Dan kini, disinilah aku, membawa tugas khusus
yang mulia untuk mengembalikan kepercayaan dan sakralitas Alam Rahim di mata
manusia.
***
Lewat buku ini Fahd Djibran mengajak kita
untuk menyelami lebih dalam tentang kehidupan di dalam Rahim. Bahwa 9 bulan
didalam Rahim, banyak hal yang terjadi. Bukan hanya mengenai perkembangan
fisiologis semata dari sebuah fetus menjadi manusia sempurna. Pengetahuan
ilmiah maupun spiritual tentang terciptanya mahluk hidup, dipaparkan sangat
menarik oleh Fahd Djibran.
Dalam alam rahim, sang bayi bermimpi
bertemu tokoh-tokoh. Penokohan yang tersaji sangat menarik.
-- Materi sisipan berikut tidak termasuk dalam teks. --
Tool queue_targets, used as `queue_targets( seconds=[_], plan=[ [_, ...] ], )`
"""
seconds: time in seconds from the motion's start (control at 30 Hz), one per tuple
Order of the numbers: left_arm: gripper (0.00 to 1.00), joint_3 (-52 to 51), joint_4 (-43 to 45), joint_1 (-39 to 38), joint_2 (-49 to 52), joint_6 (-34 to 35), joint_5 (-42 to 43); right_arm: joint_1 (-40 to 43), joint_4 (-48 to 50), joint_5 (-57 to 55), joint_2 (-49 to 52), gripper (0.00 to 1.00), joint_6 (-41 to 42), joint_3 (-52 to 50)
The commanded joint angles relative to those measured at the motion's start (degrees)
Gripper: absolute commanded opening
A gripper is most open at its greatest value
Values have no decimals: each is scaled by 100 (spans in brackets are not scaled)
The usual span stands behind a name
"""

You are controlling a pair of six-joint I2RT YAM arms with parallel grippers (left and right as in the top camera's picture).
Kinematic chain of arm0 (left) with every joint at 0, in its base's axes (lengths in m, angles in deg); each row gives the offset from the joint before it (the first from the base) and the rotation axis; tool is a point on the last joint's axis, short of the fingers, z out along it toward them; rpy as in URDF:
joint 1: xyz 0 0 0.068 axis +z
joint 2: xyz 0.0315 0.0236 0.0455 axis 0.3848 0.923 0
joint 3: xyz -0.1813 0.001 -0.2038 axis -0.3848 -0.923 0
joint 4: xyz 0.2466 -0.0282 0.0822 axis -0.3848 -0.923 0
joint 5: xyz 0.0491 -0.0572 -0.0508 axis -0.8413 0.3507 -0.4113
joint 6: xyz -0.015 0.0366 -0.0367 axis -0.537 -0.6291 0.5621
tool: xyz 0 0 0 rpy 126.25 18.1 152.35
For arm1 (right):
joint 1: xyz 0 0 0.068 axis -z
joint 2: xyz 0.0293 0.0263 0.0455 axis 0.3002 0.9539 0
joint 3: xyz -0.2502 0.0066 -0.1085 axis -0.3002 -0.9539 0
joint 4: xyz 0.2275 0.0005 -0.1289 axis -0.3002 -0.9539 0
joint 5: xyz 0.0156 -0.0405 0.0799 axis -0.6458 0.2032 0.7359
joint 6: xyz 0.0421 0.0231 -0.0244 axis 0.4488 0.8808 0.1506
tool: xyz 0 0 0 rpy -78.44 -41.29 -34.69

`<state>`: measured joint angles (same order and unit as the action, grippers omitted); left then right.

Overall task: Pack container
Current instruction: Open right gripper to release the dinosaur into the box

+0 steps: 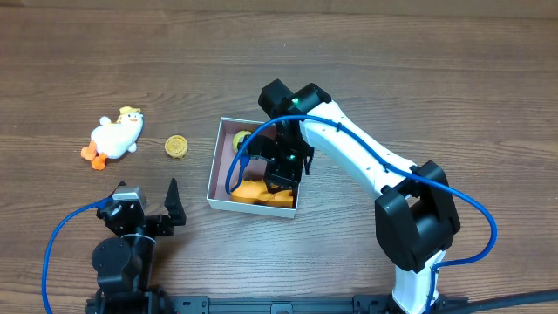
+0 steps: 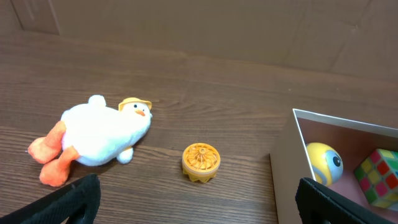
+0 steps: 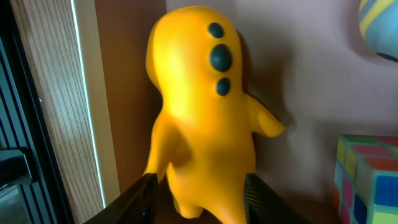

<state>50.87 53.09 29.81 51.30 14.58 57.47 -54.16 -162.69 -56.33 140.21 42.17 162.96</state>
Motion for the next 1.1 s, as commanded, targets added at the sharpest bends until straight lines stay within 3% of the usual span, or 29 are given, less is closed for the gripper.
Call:
queue_targets(
  seconds=[0.0,0.07,0.13,0.23,0.3,0.53,0.57,0.63,0.67,0.7,0.83,0.93,1.07],
  plan=[
    [100,-17,11,35,-39,-129,2,7,39,181,2,48,-22,-7],
    [100,-17,11,35,-39,-129,2,7,48,247,2,53,-17,11],
    [100,-17,11,35,-39,-129,2,7,52,525,2,79,-4,74],
    [100,-17,13,35,-39,-129,2,7,50,1099,2,100,2,240],
    [100,-17,13,35,-39,-129,2,7,35,1480,2,100,72,358],
    [100,-17,11,35,-39,-129,2,7,610,1906,2,100,1731,404],
    [100,-17,13,35,-39,-129,2,9,719,1910,2,86,1930,404],
    [100,-17,13,35,-39,-129,2,20,1021,1773,2,41,2479,404],
    [100,-17,13,35,-39,-129,2,17,1228,1578,2,24,2894,404],
    [100,-17,13,35,-39,-129,2,17,1421,1303,2,18,3377,402],
    [100,-17,13,35,-39,-129,2,0,1904,608,2,4,4623,402],
    [100,-17,11,35,-39,-129,2,-22,2162,-33,2,4,5357,402],
    [100,-17,11,35,-39,-129,2,-44,2328,-396,2,4,5635,400]
  ],
)
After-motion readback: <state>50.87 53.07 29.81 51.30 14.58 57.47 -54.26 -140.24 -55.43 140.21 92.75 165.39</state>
Melalui tokoh-tokoh tersebut pula muncul
beberapa “ungkapan” bijak yang menohok namun tak bermaksud menggurui.
“Jangan
buang-buang waktu. Jangan boros terhadap waktu. Kau tahu, bahkan Raja Semesta
bersumpah demi waktu. Jangan Sampai kau tak menghargainya. Tak menghargai waktu
sama saja dengan tak menghargai Raja Semesta.”
–Profesor Waktu-
“Rahim” merupakan karya kedua dari
Fahd Djibran yang saya baca setelah “Yang Galau yang Meracau”. Saya selalu suka
gaya penuturan Fahd Djibran yang meletup-letup dan tidak biasa. Daya imajinasi
sebagai pembukus pesan-pesan selalu tersemat dalam Novel-Novel Fahd Djibran.
Menikmati “Rahim” memberikan sesuatu amunisi
untuk merenung kembali mengenai si empunya rahim itu sendiri, Ibu. Bagaimana
pengorbanan Ibu saat rahimnya “dipinjam” sebagai tempat tinggal kita selama 9
bulan lamanya. Kadang, kita terlupa bahwa kita, sebagai anak, telah
“merepotkan” ibu sejak kita didalam perut. Baik atau buruk, Ibu tetaplah Ibu.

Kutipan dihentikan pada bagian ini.